Par Thibaud Cassel.
Hongrie – C’était une rencontre très attendue… et paradoxalement entourée d’un silence assourdissant. Vendredi 11 octobre, le Premier ministre hongrois était reçu par Emmanuel Macron à déjeuner, pour « une première visite approfondie ». Lors de l’allocution conjointe dans la cour de l’Élysée, le président en a appelé à « une discussion franche et utile » à l’heure où Jean-Claude Juncker cède la présidence de la Commission européenne à Ursula von der Leyen.
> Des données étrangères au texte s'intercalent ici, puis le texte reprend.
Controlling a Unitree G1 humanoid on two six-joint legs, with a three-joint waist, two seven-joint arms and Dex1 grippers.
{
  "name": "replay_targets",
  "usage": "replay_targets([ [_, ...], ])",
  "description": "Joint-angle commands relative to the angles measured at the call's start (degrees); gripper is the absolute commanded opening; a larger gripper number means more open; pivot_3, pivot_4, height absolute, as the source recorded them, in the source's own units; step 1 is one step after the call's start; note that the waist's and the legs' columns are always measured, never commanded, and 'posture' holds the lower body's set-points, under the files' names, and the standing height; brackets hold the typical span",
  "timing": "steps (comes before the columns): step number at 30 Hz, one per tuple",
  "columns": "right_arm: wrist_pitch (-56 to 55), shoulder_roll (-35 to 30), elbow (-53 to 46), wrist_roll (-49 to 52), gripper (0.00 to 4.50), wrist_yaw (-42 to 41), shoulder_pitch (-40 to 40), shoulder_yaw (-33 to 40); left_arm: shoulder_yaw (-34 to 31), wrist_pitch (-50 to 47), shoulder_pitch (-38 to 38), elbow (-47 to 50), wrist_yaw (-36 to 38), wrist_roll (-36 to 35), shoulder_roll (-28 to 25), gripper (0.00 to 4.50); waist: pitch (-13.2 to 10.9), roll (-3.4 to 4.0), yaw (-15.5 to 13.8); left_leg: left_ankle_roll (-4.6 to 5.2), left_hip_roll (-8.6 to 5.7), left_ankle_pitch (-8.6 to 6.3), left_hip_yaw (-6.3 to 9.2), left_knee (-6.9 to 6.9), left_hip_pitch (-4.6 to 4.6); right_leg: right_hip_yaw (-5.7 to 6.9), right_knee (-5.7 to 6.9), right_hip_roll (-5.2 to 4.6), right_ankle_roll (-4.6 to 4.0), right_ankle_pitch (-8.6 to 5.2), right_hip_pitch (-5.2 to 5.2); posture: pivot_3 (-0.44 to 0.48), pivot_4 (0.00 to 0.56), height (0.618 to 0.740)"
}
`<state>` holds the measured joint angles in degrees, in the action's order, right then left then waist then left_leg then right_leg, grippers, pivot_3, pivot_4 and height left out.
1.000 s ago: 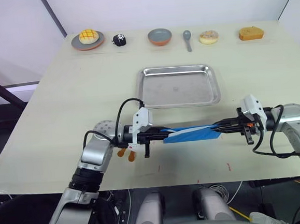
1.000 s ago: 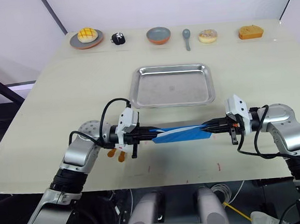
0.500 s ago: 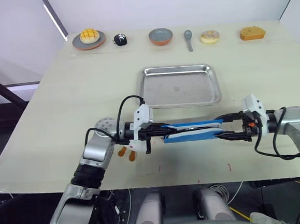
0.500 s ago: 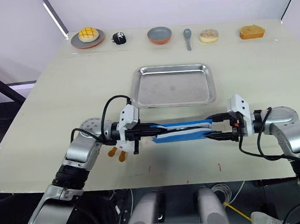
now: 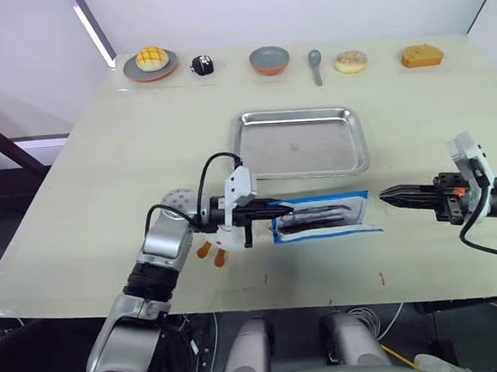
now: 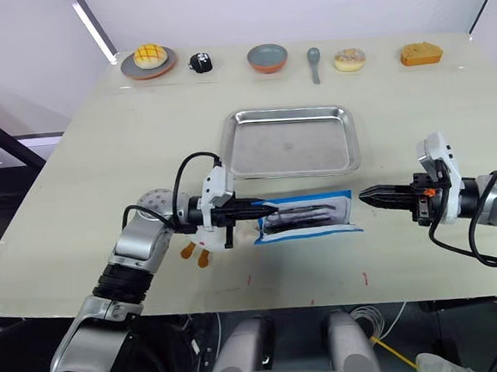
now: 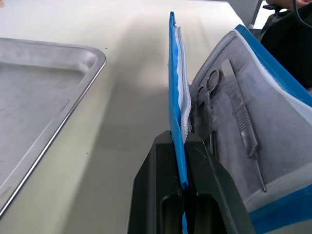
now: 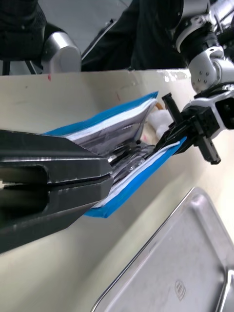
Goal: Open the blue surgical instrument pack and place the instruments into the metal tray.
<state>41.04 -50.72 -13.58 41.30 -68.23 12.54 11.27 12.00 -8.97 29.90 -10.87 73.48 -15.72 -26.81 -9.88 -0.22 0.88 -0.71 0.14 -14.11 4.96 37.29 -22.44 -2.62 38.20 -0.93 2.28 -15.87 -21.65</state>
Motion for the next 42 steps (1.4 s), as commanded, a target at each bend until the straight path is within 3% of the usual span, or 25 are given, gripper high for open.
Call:
replay_targets([
  [1, -1.9, -1.1, -1.5, -2.3, 0.04, 0.3, 0.4, -1.5, 0.6, 1.1, 1.0, -0.3, 0.0, 0.8, 0.3, 0.0, 0.0, 0.0, 0.0, 0.0, 0.0, 0.0, 0.0, 0.0, 0.0, 0.0, 0.0, 0.0, 0.0, 0.0, 0.0, 0.0, 0.15, 0.74],
  [21, -5.7, -1.2, -2.1, -8.9, 0.04, -2.1, -0.8, -10.7, 0.5, 2.8, 4.0, -4.9, -0.8, 3.4, 1.9, 0.0, 0.0, 0.0, -0.1, 0.0, -0.02, 0.0, 0.03, 0.01, -0.04, 0.03, -0.01, 0.0, 0.0, 0.0, -0.02, 0.0, 0.15, 0.74],
  [31, -9.0, -1.8, -5.9, -11.8, 0.04, -4.4, -7.6, -14.0, 3.0, 4.6, 8.5, -14.1, -2.6, 8.9, 3.9, 0.0, 0.0, -0.02, -0.1, 0.0, -0.1, 0.0, 0.08, 0.05, -0.08, 0.09, -0.01, 0.01, 0.01, 0.0, -0.02, 0.0, 0.15, 0.74],
  [42, -17.1, -0.8, -0.6, -21.6, 0.04, -2.1, -9.9, -19.5, 5.9, 11.6, 12.6, -25.3, -5.1, 15.7, 6.3, 0.0, 0.0, -0.06, -0.2, -0.01, -0.16, 0.01, 0.08, 0.11, -0.03, 0.09, -0.01, 0.01, 0.03, -0.01, 0.04, 0.0, 0.15, 0.74],
])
Cette Commission, nouveau « gouvernement européen » dont l’entrée en fonction est prévue le 1er novembre, donne du fil à retordre à Paris comme à Budapest. En effet, il revient à chaque État membre de proposer un commissaire, que le Parlement européen doit confirmer au terme d’une audition. Or, un revers pénible pour le président français précède la visite du Hongrois : la désapprobation des députés européens à l’endroit de Sylvie Goulard, la candidate française, pour un ambitieux portefeuille (regroupant le marché intérieur, l’industrie, la défense, l’espace, le numérique et la culture). Cette déconvenue répond à l’échec de la Hongrie, dont le candidat au portefeuille de l’élargissement, László Trócsányi, s’est vu débouté par les députés de façon analogue, quoique pour des motifs différents.
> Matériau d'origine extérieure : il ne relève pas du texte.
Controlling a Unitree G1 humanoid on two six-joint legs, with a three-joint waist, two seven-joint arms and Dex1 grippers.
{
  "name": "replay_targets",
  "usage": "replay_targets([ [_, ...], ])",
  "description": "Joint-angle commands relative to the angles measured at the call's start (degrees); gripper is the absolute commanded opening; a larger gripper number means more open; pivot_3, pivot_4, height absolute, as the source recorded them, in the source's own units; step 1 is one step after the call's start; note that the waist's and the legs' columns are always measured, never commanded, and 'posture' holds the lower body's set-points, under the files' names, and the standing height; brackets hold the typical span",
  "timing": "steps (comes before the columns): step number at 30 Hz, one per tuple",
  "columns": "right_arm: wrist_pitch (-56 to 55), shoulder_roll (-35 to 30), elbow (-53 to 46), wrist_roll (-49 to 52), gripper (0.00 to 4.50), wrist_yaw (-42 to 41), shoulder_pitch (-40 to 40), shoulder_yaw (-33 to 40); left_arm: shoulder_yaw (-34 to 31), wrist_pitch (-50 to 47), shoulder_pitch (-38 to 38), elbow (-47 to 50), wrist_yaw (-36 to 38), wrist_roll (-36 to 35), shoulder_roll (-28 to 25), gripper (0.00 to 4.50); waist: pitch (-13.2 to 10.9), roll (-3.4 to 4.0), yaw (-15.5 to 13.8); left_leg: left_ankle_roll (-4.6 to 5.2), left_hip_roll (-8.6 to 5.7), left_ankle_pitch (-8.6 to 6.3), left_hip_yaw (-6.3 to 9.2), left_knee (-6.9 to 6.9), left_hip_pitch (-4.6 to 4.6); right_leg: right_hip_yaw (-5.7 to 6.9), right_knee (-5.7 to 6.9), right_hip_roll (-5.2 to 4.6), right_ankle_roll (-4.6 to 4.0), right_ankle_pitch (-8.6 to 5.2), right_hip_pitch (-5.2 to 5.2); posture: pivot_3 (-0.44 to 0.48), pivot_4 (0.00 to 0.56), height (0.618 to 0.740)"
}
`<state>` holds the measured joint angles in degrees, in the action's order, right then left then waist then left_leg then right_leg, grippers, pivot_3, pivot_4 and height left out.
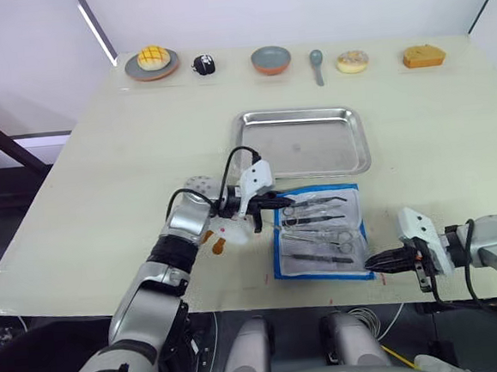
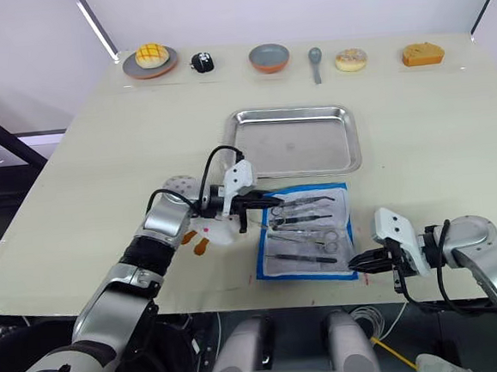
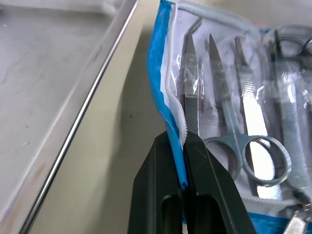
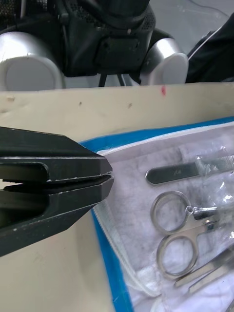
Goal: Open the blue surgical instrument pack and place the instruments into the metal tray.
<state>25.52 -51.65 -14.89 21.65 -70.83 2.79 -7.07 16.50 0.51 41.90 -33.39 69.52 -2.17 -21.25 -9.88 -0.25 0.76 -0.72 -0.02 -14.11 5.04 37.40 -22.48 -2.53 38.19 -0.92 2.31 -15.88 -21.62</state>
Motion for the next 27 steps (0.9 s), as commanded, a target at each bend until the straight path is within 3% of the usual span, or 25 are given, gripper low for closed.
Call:
replay_targets([
  [1, -1.9, 0.2, 0.9, -2.3, 0.04, 0.5, -0.2, -1.4, 1.3, 2.5, 0.8, -3.4, -1.2, 2.3, 1.1, 0.0, 0.0, -0.07, -0.1, 0.0, 0.0, 0.0, 0.01, 0.02, 0.02, 0.01, 0.0, 0.0, 0.01, 0.0, 0.03, 0.0, 0.15, 0.74],
  [12, -2.1, 2.4, 1.1, 0.7, 0.04, 0.5, 0.9, 0.7, -1.2, 2.9, -0.4, -3.3, -0.7, 0.4, 1.3, 0.0, 0.2, -0.27, 0.0, 0.01, 0.02, 0.02, 0.02, 0.07, 0.16, 0.0, 0.01, 0.01, 0.21, -0.01, 0.16, 0.0, 0.15, 0.74],
  [14, -0.9, 2.3, 0.4, 2.2, 0.0, 0.4, 1.2, 1.9, -2.1, 2.8, -1.3, -2.5, -0.2, -0.5, 0.7, 0.6, 0.2, -0.26, 0.0, 0.01, 0.03, 0.02, 0.01, 0.07, 0.15, -0.01, 0.02, 0.01, 0.1, 0.06, 0.14, 0.0, 0.15, 0.74],
  [15, -0.5, 2.2, 0.2, 2.8, 0.0, 0.3, 1.2, 2.4, -2.7, 2.1, -1.7, -1.8, 0.1, -1.3, 0.4, 0.68, 0.2, -0.26, 0.0, 0.01, 0.06, 0.01, 0.0, 0.07, 0.14, -0.02, 0.03, 0.01, 0.09, 0.06, 0.13, 0.0, 0.15, 0.74],
  [20, 0.8, 1.9, -0.2, 5.4, 0.0, 0.2, 1.8, 4.8, -5.0, 0.1, -3.6, 1.2, 1.5, -4.7, -0.5, 3.19, 0.2, -0.25, 0.2, 0.01, 0.09, 0.01, -0.04, 0.03, 0.05, -0.05, 0.03, 0.0, 0.06, 0.08, 0.02, 0.0, 0.15, 0.74],
  [21, 0.9, 1.8, -0.2, 5.8, 0.0, 0.1, 1.7, 5.2, -5.5, -0.3, -4.0, 1.8, 1.7, -5.4, -0.6, 3.47, 0.2, -0.25, 0.2, 0.01, 0.09, 0.01, -0.04, 0.03, 0.04, -0.05, 0.03, 0.0, 0.06, 0.08, 0.02, 0.0, 0.15, 0.74],
  [22, 1.0, 1.7, -0.3, 6.2, 0.4, -0.1, 1.7, 5.6, -6.0, -0.5, -4.4, 2.3, 1.5, -5.9, -0.7, 3.68, 0.2, -0.25, 0.2, 0.01, 0.09, 0.01, -0.02, 0.02, 0.04, -0.04, 0.03, 0.0, 0.06, 0.07, 0.02, 0.0, 0.15, 0.74],
  [23, 1.0, 1.6, -0.4, 6.4, 0.84, -0.2, 1.7, 6.0, -6.5, -0.9, -5.0, 3.1, 1.6, -6.4, -0.9, 4.39, 0.2, -0.25, 0.2, 0.02, 0.1, 0.01, -0.01, 0.02, 0.02, -0.04, 0.03, 0.0, 0.05, 0.07, 0.01, 0.0, 0.15, 0.74],
  [25, 1.0, 1.3, -0.7, 7.0, 1.42, -0.3, 1.6, 6.7, -6.9, -1.6, -6.3, 4.8, 2.4, -7.5, -1.4, 4.5, 0.2, -0.24, 0.3, 0.02, 0.09, 0.01, 0.0, 0.01, 0.01, -0.03, 0.03, 0.0, 0.05, 0.07, 0.0, 0.0, 0.15, 0.74],
  [27, 1.5, 0.7, -1.3, 8.1, 2.39, -0.6, 1.1, 7.9, -7.8, -2.9, -8.5, 8.3, 3.2, -9.3, -2.8, 4.5, 0.2, -0.23, 0.3, 0.02, 0.11, 0.01, -0.02, 0.01, 0.01, -0.05, 0.03, 0.0, 0.05, 0.07, 0.0, 0.0, 0.15, 0.74],
])
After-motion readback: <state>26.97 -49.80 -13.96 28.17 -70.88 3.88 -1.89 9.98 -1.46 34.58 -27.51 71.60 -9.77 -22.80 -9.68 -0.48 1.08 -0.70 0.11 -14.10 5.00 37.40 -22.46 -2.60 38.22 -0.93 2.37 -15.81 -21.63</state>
Juguler les antagonismes idéologiques
C’est un secret de polichinelle, le progressisme occidental et le conservatisme continental se livrent à une rude lutte d’influence dans l’UE. Emmanuel Macron et Viktor Orbán en sont les expressions les plus tranchées. Entre les deux, l’Allemagne compte les points et accroît d’autant son influence.
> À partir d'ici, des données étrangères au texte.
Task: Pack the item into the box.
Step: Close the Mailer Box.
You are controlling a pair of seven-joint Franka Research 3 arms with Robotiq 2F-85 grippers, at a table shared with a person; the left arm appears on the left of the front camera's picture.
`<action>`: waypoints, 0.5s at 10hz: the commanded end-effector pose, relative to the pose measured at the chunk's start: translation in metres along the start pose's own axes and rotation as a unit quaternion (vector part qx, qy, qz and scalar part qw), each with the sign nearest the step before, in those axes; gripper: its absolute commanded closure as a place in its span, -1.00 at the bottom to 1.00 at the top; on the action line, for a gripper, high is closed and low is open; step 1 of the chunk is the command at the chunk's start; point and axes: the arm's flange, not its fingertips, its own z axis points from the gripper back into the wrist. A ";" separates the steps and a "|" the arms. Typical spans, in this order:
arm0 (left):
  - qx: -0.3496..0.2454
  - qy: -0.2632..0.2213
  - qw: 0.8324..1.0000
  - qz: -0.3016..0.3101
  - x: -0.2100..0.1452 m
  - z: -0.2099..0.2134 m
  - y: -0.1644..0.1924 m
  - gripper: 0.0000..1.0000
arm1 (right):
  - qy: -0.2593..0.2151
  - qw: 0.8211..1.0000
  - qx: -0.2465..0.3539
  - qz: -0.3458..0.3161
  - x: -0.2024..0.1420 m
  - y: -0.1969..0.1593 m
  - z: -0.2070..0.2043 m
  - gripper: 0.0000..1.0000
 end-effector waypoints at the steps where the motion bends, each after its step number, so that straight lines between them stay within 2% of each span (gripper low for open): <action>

Une corrélation crève les yeux entre l’hégémonie allemande dans l’UE et la rhétorique fédéraliste d’Emmanuel Macron. Le récent camouflet le prouve, la France est mal payée de son zèle : rien de plus que l’indulgence pour ses calamiteux déficits budgétaires. L’échec de la nomination de Sylvie Goulard laisse donc un goût amer à Emmanuel Macron. Le fédéralisme ne semble plus répondre à l’intérêt français dans l’Union.
Trente ans après la chute du Mur de Berlin, l’heure a sonné pour davantage de coordination et de solidarité entre la France et les pays de l’ancien bloc soviétique. Cette région, où s’exerce en priorité l’influence allemande, cherche à se désenclaver. La France est le 4e pays investisseur en Hongrie, et Viktor Orbán a souligné l’importance des 670 entreprises françaises employant 44.000 travailleurs.
L’économie et la realpolitik pour conjurer de lourds différents idéologiques ? C’est le pari incertain tenté des jours-ci par deux chefs d’États influents au sein de l’UE.